**WHAT THE EXERCISE ASKS:** Both the line containing "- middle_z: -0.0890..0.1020" and the line containing "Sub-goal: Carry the" belong to the span. Output exactly that span from the listing below, and nothing outside it.

########

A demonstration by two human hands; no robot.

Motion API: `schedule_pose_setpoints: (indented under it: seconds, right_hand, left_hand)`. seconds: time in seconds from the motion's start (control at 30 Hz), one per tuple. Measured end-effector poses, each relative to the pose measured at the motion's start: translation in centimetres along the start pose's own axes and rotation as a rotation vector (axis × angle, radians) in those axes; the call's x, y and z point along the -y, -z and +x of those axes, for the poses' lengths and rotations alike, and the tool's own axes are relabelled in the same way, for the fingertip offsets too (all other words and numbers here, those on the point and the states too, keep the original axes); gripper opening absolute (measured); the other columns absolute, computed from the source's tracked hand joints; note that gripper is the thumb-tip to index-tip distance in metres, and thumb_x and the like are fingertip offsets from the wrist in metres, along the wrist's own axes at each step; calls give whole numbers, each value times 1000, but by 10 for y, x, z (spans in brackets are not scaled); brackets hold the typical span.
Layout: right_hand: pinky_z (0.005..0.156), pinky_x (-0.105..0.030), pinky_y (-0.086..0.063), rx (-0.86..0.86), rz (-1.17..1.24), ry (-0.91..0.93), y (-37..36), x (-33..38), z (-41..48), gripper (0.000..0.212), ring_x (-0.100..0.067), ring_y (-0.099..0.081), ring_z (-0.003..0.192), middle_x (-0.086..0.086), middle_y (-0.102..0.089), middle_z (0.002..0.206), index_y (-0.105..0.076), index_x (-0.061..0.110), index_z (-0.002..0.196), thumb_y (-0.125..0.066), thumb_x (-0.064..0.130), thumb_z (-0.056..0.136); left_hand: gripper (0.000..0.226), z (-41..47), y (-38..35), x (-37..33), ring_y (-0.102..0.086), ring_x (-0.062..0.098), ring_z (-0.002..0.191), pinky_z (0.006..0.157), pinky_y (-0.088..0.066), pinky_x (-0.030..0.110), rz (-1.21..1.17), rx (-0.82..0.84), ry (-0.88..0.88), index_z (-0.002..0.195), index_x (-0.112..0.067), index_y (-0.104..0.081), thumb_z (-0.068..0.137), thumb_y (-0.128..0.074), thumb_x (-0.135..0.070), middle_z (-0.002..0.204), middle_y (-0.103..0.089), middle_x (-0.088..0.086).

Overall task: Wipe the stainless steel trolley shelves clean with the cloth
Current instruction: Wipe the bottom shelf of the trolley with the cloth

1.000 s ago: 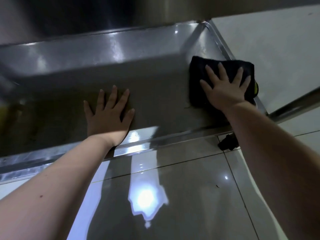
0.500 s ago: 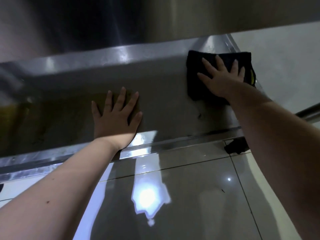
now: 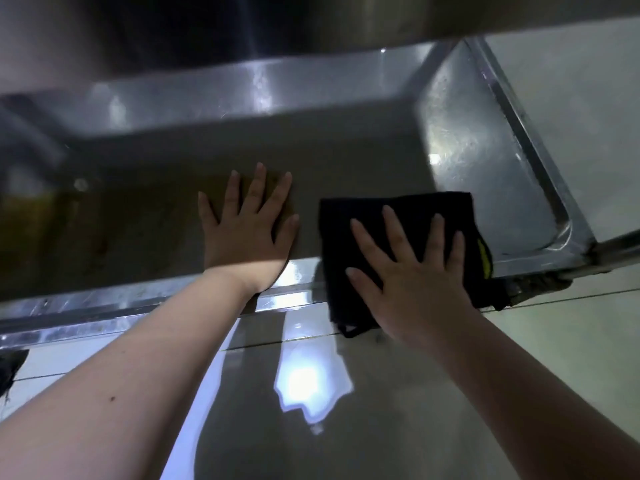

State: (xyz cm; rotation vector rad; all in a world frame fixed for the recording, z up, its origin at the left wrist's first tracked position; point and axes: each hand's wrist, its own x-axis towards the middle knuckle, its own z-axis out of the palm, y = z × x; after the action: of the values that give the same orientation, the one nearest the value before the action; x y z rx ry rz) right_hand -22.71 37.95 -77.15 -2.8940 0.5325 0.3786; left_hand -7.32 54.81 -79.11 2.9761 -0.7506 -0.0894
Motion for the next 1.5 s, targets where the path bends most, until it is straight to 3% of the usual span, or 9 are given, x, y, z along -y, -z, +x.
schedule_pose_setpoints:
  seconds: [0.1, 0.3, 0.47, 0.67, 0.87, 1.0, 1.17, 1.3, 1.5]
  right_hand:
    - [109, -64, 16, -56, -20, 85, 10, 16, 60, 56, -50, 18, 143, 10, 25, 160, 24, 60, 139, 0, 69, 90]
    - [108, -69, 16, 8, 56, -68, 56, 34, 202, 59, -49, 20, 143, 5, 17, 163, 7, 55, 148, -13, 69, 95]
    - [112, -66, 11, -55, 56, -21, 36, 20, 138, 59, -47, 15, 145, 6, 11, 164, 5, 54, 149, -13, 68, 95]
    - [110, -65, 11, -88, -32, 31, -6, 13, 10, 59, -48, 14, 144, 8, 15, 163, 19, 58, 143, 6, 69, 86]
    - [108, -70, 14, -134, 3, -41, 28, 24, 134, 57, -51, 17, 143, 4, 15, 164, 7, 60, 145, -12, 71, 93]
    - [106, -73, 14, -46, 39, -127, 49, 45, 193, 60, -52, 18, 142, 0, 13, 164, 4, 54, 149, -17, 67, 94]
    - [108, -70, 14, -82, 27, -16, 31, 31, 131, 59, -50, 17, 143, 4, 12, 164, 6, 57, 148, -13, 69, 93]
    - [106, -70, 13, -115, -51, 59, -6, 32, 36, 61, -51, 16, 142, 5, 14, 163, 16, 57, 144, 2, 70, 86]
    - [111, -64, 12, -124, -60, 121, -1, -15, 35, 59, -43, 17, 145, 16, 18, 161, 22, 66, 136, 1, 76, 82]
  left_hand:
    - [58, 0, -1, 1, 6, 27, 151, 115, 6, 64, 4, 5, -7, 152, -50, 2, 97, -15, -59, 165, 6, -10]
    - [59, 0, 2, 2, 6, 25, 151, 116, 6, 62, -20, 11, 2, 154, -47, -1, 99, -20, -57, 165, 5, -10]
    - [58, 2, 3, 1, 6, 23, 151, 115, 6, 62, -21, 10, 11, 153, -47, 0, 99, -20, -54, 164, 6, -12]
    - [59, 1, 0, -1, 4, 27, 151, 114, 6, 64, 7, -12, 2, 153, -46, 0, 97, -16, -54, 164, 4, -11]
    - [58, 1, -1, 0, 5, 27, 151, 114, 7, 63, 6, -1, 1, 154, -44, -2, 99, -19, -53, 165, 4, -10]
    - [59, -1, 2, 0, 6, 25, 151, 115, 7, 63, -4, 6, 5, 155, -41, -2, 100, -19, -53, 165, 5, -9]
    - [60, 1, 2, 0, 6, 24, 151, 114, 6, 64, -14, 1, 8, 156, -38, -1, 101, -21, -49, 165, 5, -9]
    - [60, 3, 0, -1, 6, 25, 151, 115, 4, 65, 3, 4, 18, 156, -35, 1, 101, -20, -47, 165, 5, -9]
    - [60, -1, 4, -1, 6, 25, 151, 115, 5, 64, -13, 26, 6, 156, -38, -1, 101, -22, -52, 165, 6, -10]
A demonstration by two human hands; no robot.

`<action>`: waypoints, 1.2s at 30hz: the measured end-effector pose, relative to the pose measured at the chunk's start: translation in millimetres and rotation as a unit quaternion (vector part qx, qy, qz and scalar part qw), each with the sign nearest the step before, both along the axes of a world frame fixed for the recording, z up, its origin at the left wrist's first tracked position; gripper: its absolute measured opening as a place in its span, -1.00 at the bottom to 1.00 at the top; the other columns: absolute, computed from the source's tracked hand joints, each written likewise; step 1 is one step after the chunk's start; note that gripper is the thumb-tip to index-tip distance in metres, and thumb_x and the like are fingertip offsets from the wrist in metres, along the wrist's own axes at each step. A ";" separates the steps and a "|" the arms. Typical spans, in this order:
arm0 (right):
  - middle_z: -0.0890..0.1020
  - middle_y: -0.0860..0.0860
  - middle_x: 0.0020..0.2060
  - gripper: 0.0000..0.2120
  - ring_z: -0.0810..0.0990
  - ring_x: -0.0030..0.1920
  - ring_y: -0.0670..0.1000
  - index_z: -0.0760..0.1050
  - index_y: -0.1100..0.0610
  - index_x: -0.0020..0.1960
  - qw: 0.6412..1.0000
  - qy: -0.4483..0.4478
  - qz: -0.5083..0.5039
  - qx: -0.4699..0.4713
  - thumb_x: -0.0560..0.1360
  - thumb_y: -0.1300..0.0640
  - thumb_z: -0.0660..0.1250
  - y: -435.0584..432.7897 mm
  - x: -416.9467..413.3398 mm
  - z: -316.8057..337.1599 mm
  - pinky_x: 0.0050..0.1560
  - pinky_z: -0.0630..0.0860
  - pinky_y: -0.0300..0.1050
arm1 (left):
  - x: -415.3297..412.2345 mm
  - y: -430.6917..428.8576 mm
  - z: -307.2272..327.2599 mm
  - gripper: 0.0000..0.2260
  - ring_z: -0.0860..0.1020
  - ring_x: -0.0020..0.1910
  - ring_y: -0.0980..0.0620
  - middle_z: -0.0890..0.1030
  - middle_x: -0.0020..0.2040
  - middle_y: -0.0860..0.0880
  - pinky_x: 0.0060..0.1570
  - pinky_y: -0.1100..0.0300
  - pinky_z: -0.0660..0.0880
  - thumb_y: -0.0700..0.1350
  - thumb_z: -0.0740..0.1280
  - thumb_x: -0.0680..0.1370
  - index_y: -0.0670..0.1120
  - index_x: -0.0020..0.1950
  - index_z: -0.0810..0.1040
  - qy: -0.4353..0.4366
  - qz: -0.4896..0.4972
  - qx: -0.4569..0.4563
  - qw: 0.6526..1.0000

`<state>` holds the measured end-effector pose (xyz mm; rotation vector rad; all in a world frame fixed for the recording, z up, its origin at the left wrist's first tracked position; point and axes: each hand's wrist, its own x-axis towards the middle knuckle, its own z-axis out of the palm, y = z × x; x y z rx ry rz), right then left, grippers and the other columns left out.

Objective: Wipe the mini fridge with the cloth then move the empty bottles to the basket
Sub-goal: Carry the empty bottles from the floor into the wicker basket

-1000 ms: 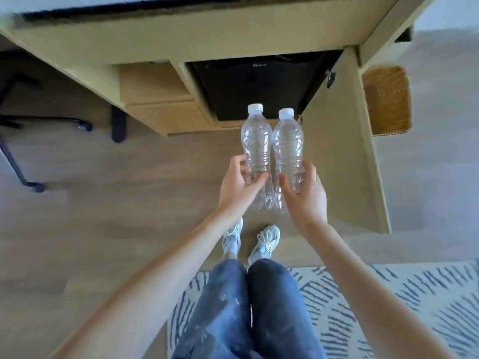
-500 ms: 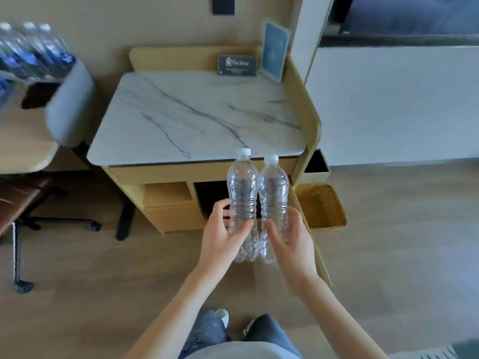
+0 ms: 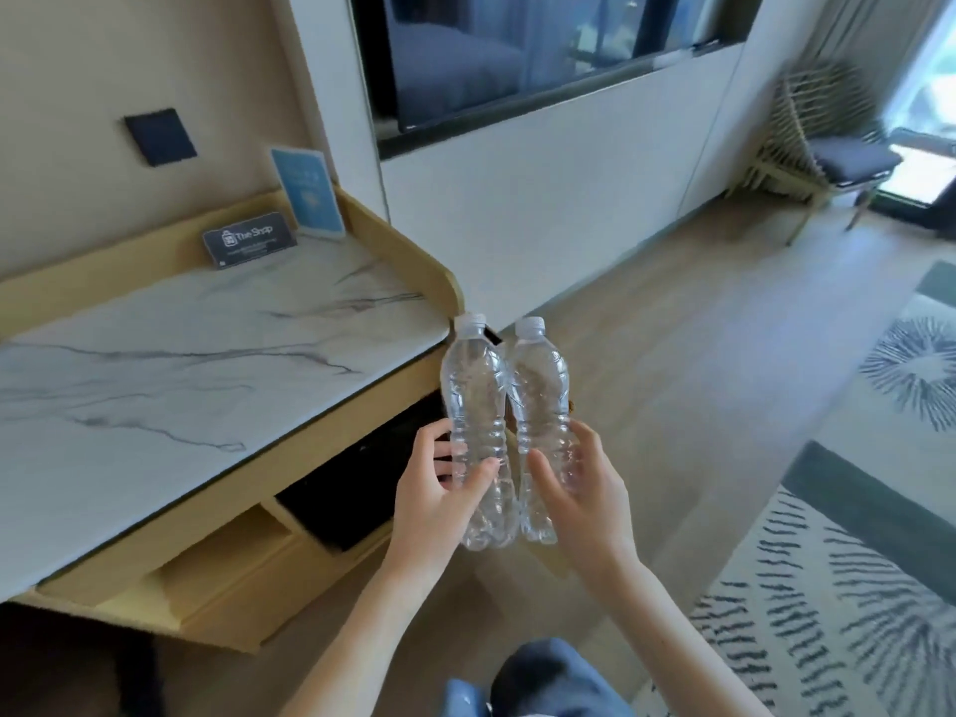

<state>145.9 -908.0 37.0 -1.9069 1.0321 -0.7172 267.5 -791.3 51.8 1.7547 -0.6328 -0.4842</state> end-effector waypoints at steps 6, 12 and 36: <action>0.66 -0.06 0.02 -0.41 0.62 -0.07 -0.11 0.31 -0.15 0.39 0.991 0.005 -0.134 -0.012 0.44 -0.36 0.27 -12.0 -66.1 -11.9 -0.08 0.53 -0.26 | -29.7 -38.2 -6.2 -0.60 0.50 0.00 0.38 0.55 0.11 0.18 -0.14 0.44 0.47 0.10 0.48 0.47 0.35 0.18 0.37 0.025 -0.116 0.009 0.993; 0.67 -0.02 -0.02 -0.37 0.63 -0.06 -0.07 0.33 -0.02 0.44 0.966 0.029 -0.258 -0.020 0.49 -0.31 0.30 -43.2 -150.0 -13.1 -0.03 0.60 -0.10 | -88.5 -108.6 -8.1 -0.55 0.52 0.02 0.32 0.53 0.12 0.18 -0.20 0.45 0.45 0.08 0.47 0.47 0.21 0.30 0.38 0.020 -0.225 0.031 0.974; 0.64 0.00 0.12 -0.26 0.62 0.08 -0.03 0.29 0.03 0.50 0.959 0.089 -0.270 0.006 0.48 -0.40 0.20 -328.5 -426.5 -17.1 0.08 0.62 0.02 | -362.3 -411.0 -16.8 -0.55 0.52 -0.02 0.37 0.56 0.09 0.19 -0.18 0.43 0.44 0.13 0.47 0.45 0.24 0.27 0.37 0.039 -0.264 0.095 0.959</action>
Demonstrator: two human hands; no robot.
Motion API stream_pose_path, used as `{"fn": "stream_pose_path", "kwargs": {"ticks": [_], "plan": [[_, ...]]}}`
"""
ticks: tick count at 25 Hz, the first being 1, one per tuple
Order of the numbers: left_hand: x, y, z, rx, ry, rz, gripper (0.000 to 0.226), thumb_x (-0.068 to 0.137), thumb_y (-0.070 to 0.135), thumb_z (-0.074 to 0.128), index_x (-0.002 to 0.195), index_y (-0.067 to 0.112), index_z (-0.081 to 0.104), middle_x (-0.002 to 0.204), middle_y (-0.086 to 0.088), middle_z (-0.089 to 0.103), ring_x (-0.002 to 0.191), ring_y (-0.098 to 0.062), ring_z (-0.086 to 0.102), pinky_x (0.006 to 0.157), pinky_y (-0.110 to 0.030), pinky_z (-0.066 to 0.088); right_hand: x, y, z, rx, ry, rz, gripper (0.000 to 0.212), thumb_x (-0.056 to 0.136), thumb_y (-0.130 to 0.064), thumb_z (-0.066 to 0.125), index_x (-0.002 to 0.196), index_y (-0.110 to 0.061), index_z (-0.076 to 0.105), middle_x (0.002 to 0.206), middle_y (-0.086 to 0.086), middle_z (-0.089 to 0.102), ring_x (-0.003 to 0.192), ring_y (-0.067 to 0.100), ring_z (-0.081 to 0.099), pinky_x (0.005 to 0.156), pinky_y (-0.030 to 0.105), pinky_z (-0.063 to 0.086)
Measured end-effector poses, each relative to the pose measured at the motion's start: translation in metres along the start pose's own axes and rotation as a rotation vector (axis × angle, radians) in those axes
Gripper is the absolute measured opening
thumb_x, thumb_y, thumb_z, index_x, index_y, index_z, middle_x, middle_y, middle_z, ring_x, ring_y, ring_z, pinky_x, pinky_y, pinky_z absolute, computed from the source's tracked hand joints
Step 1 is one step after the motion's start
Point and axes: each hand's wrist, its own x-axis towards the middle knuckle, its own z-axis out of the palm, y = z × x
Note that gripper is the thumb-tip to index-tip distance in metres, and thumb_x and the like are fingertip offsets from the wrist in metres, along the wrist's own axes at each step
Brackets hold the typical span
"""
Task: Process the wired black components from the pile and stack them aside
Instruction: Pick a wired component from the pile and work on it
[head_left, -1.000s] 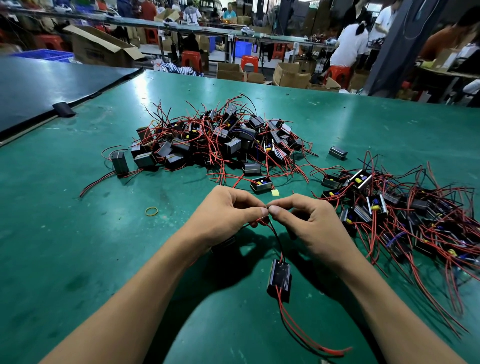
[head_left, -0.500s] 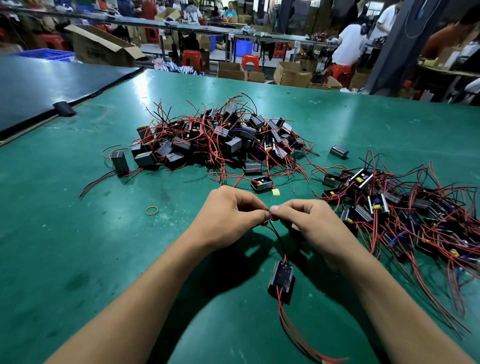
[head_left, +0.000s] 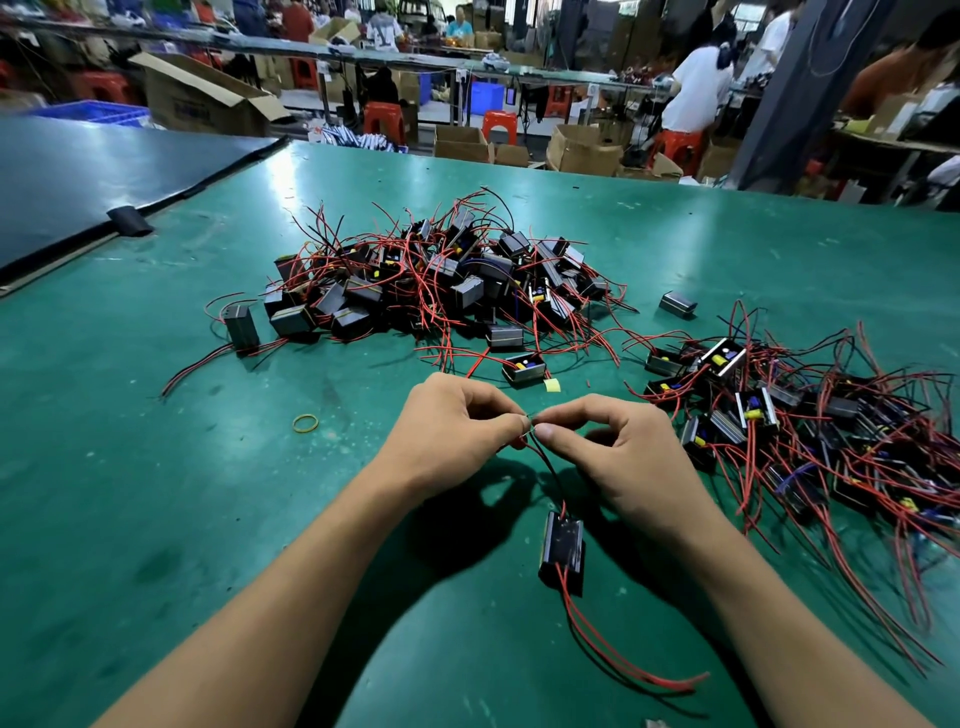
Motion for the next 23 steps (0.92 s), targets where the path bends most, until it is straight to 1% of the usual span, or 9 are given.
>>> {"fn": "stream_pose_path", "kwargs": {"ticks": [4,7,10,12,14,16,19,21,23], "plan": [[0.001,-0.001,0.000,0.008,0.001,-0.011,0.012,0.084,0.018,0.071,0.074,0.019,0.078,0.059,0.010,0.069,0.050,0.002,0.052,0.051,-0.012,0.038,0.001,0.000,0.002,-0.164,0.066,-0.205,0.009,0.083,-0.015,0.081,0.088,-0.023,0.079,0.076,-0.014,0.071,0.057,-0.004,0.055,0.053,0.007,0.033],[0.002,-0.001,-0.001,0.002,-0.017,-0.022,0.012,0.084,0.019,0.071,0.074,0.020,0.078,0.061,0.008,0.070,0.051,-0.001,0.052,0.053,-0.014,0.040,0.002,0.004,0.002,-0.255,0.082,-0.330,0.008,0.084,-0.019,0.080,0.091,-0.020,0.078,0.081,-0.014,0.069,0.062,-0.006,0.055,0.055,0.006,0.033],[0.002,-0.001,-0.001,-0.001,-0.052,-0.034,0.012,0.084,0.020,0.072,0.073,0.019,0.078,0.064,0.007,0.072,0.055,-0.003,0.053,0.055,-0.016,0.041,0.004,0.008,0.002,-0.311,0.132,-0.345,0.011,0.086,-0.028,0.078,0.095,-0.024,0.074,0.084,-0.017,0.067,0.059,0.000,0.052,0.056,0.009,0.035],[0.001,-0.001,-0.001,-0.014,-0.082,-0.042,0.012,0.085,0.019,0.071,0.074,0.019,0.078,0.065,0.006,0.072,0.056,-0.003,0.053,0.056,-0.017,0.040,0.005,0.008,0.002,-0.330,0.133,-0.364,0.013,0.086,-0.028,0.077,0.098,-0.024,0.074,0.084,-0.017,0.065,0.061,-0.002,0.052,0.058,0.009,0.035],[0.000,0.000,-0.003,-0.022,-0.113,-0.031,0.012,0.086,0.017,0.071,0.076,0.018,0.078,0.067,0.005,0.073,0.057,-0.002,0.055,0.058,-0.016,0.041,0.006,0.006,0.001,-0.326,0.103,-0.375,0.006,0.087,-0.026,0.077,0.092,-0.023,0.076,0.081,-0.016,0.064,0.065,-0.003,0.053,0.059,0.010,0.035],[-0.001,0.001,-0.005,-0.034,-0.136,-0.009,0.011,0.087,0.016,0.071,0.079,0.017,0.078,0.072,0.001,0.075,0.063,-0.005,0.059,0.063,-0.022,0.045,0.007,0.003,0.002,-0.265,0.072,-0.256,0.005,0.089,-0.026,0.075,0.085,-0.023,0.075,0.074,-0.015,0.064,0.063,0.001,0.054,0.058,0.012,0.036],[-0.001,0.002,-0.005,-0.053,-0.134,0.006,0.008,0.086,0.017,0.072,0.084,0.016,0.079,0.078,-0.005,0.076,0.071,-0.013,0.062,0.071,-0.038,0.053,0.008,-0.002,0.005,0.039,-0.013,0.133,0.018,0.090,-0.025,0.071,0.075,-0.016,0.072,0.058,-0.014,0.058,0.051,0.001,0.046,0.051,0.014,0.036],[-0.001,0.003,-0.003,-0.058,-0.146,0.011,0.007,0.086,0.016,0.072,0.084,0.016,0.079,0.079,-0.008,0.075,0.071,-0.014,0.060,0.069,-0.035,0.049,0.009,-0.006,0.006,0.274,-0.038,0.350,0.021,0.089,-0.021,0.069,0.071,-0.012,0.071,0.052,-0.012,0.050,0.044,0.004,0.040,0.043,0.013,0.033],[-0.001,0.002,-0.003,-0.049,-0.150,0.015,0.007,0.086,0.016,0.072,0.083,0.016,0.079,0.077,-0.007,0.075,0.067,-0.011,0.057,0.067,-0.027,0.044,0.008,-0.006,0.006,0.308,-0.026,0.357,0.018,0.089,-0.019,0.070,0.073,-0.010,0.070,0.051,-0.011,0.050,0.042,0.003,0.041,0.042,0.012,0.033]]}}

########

**SOLUTION FOR THIS PROBLEM:**
  - middle_z: -0.0890..0.1020
  - middle_y: -0.0860..0.0860
  - middle_x: 0.0020..0.2060
  - gripper: 0.0000..0.2120
  - ring_z: -0.0810..0.0990
  - ring_x: -0.0030..0.1920
  - ring_y: -0.0670..0.1000
  - index_z: -0.0760..0.1050
  - index_y: -0.1100..0.0610
  - index_x: -0.0020..0.1960
  - qw: 0.6412..1.0000
  - qy: -0.4483..0.4478
  - qz: -0.5083..0.5039
  - qx: -0.4699..0.4713
  - thumb_x: -0.0560..0.1360
  - thumb_y: -0.1300..0.0640
  - thumb_z: -0.0660..0.1250
  - y: -435.0584..432.7897 mm
  - x: -416.9467..413.3398 mm
  - z: -316.8057..337.1599 mm
  - pinky_x: 0.0050..0.1560
  - pinky_z: -0.0630..0.0860
  - pinky_y: -0.0300..0.1050
arm1 (left):
  - x: -415.3297..412.2345 mm
  - y: -430.6917..428.8576 mm
  - z: -307.2272..327.2599 mm
  - gripper: 0.0000..0.2260
  - ring_z: -0.0860..0.1020
  - ring_x: -0.0020..0.1910
  - ring_y: -0.0980..0.0620
  - middle_z: -0.0890..0.1030
  - middle_x: -0.0020..0.2040
  - middle_y: -0.0860..0.0880
  - pinky_x: 0.0060..0.1570
  - pinky_y: -0.1100..0.0300
  - pinky_z: -0.0660..0.0880
  - thumb_y: -0.0700..0.1350
  - thumb_z: -0.0740..0.1280
  - thumb_x: -0.0680..0.1370
  - index_y: -0.0670..0.1120
  - index_x: -0.0020..0.1950
  - index_z: -0.0810..0.1040
  - qy: -0.4353..0.4366
  - qz: -0.4896..0.4972
  - qx: -0.4569..0.4563
  - qw: 0.6526..1.0000

`<state>` holds the measured end-effector pose (xyz mm; rotation vector rad; all in a world frame fixed for the recording, z up, its origin at the left wrist's first tracked position; point and axes: each hand's wrist, its own x-axis towards the middle knuckle, its own z-axis out of the palm, y = z × x; x y z rx ry rz), right then left, grippers and the other columns left out.

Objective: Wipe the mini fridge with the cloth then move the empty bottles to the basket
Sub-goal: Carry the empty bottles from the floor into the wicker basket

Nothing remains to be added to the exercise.